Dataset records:
┌────────
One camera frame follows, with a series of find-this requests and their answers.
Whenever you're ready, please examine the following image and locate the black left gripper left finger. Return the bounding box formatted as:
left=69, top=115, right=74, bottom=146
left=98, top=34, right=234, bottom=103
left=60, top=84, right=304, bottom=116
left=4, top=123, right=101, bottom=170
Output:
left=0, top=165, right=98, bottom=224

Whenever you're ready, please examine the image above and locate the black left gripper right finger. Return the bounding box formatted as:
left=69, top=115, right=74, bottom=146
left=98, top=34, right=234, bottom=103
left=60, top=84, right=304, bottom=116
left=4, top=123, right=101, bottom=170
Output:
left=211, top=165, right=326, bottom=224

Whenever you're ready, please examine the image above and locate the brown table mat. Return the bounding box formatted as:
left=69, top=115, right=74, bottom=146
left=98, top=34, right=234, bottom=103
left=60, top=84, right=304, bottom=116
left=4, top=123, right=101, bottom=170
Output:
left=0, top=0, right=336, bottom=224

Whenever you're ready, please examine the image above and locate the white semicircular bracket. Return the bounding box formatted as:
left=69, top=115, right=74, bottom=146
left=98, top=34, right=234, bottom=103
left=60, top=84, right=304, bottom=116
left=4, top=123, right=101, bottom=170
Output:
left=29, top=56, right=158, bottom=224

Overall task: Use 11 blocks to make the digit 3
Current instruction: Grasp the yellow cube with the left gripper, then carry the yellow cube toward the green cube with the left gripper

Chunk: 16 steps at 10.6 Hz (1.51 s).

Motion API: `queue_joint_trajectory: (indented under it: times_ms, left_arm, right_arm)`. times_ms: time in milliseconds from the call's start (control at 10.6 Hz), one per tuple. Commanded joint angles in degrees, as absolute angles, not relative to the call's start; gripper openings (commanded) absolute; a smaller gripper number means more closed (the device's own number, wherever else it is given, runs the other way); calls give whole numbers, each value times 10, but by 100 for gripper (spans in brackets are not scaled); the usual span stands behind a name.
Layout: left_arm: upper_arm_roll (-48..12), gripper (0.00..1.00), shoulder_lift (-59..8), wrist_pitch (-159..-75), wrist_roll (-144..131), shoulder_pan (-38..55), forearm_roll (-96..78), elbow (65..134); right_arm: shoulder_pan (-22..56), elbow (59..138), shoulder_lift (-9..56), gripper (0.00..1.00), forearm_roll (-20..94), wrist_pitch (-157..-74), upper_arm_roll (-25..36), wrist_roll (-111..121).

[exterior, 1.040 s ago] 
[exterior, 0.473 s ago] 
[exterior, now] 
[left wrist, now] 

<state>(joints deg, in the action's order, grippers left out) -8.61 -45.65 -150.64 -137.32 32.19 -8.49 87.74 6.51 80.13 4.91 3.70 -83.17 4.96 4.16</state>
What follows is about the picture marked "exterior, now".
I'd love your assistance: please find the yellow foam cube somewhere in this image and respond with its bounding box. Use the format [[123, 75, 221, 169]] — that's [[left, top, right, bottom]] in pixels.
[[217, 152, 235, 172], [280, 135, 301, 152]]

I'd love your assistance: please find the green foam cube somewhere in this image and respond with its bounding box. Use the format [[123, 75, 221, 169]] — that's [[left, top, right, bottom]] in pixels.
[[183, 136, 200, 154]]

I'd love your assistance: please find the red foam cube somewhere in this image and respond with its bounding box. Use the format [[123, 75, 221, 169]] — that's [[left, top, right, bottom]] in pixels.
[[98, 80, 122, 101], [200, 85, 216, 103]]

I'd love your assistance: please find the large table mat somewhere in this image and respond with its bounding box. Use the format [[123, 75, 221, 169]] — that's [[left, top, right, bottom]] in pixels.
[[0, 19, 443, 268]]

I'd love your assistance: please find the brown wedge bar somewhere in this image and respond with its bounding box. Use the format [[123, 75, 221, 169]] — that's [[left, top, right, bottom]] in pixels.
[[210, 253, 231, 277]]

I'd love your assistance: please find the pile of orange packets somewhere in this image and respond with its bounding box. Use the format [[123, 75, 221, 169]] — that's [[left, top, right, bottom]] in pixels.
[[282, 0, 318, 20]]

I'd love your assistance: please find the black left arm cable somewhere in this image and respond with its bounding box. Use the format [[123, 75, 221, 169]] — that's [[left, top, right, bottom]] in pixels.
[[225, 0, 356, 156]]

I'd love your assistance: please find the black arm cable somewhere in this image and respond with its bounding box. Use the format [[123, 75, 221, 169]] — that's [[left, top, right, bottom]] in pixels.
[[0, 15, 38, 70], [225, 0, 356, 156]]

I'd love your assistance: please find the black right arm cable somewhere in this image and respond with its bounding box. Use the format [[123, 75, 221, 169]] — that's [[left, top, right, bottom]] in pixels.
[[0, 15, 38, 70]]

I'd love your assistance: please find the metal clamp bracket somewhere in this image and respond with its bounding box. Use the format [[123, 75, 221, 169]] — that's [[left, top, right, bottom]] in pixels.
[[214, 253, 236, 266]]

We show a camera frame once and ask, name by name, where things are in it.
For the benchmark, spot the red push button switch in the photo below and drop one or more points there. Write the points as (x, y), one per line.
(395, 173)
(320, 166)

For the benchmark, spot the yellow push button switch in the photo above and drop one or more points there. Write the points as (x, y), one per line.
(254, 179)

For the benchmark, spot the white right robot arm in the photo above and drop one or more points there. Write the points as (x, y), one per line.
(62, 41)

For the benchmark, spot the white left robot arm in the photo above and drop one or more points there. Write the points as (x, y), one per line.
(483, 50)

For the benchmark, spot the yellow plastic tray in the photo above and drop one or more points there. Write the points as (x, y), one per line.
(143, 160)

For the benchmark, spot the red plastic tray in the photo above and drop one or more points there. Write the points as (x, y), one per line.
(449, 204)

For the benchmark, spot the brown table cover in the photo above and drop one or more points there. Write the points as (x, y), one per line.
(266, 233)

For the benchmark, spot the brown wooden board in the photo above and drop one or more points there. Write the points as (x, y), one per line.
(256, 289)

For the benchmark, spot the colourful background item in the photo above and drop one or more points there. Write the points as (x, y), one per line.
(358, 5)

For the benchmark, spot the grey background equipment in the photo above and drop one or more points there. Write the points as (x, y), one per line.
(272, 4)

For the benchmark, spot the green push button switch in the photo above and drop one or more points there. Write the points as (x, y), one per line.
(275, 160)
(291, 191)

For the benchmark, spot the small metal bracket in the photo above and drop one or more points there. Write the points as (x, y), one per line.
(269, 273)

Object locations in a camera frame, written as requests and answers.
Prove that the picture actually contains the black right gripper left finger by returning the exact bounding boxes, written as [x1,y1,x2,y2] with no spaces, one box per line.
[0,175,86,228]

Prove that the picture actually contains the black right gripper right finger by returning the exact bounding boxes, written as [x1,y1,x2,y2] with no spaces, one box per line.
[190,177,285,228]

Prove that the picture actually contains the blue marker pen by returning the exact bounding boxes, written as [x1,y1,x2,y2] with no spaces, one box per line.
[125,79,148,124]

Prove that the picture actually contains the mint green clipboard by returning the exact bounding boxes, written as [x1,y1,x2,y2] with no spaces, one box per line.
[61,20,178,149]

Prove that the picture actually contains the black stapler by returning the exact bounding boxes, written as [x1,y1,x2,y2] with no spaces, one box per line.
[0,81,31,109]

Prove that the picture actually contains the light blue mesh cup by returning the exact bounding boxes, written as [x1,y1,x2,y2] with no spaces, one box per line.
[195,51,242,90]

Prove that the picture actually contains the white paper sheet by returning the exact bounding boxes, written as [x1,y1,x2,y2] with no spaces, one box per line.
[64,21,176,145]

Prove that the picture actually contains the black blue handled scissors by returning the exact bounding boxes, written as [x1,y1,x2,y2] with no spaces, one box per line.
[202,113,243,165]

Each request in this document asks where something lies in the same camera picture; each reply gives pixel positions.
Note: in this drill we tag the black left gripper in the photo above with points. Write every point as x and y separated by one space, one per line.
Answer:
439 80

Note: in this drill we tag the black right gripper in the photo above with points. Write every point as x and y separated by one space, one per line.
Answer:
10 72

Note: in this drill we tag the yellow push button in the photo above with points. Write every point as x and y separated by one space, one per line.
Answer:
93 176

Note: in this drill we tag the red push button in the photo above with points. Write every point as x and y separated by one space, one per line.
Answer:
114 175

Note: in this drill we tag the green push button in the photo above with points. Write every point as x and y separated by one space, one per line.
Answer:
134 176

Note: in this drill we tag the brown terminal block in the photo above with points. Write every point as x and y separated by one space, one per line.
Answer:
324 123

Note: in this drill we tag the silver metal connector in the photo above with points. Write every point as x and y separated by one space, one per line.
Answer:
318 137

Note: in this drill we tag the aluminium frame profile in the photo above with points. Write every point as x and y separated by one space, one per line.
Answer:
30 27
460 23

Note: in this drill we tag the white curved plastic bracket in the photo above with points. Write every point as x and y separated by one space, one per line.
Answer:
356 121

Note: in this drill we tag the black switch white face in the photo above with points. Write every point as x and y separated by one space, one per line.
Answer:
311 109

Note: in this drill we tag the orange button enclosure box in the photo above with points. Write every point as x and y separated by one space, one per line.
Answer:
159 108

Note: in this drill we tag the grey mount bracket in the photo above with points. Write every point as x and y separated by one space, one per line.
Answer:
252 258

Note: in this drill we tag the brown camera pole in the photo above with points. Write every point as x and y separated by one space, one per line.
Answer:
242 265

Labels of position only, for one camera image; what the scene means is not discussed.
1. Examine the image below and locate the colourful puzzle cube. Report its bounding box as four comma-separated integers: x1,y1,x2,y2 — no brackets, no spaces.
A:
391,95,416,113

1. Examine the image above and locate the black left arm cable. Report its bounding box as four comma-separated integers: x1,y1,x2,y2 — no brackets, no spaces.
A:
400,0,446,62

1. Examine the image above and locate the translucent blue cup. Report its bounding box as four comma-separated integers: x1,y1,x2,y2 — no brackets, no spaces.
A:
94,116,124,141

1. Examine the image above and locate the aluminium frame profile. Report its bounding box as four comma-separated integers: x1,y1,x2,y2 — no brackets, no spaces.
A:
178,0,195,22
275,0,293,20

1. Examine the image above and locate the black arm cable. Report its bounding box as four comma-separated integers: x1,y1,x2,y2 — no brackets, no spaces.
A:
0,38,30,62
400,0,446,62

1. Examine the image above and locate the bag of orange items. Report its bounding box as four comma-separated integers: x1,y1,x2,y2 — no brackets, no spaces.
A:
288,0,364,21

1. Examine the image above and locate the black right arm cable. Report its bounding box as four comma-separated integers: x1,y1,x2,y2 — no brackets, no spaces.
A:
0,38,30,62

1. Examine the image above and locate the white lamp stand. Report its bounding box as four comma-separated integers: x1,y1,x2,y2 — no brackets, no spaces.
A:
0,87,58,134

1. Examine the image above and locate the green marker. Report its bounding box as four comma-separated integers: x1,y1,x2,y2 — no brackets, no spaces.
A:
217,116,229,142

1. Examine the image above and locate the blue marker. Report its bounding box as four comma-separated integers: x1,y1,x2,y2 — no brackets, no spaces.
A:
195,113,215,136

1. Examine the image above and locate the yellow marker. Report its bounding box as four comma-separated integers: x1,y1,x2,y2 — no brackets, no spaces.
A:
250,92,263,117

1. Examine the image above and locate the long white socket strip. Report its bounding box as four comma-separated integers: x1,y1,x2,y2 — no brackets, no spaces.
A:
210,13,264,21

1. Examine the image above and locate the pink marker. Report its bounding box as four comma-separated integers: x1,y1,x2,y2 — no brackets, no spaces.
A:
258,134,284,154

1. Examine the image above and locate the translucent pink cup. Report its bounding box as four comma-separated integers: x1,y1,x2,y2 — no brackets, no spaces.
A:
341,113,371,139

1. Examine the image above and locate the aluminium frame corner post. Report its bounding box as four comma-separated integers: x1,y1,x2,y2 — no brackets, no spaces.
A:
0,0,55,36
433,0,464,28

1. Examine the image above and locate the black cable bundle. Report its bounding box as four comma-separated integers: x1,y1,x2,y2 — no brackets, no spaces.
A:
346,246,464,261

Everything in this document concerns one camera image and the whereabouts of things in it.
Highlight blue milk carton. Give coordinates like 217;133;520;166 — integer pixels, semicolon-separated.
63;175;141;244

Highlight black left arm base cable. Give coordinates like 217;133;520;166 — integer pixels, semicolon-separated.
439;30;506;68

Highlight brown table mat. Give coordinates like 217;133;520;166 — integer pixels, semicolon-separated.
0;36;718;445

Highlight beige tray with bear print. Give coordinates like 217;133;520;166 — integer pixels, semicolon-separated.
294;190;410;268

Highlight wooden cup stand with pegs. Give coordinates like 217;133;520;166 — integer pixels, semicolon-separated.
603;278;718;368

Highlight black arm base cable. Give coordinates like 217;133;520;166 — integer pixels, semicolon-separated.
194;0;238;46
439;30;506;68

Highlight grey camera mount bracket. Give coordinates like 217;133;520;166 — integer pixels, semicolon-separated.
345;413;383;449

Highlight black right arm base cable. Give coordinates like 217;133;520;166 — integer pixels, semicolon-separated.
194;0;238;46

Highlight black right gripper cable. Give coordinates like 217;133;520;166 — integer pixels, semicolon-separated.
└────────
→ Task requirements
Each line of the records that contains the string "Whenever" must be copied.

→ Solution for this exercise
Whenever you're ready, please examine the following image and locate the black left gripper left finger. Return the bounding box formatted as:
Whenever you're ready, please examine the image above and locate the black left gripper right finger. Return the bounding box formatted as:
Whenever you're ready, please examine the image above and locate the brown table mat. Return the bounding box formatted as:
Whenever you're ready, please examine the image above and locate the white semicircular bracket. Return the bounding box formatted as:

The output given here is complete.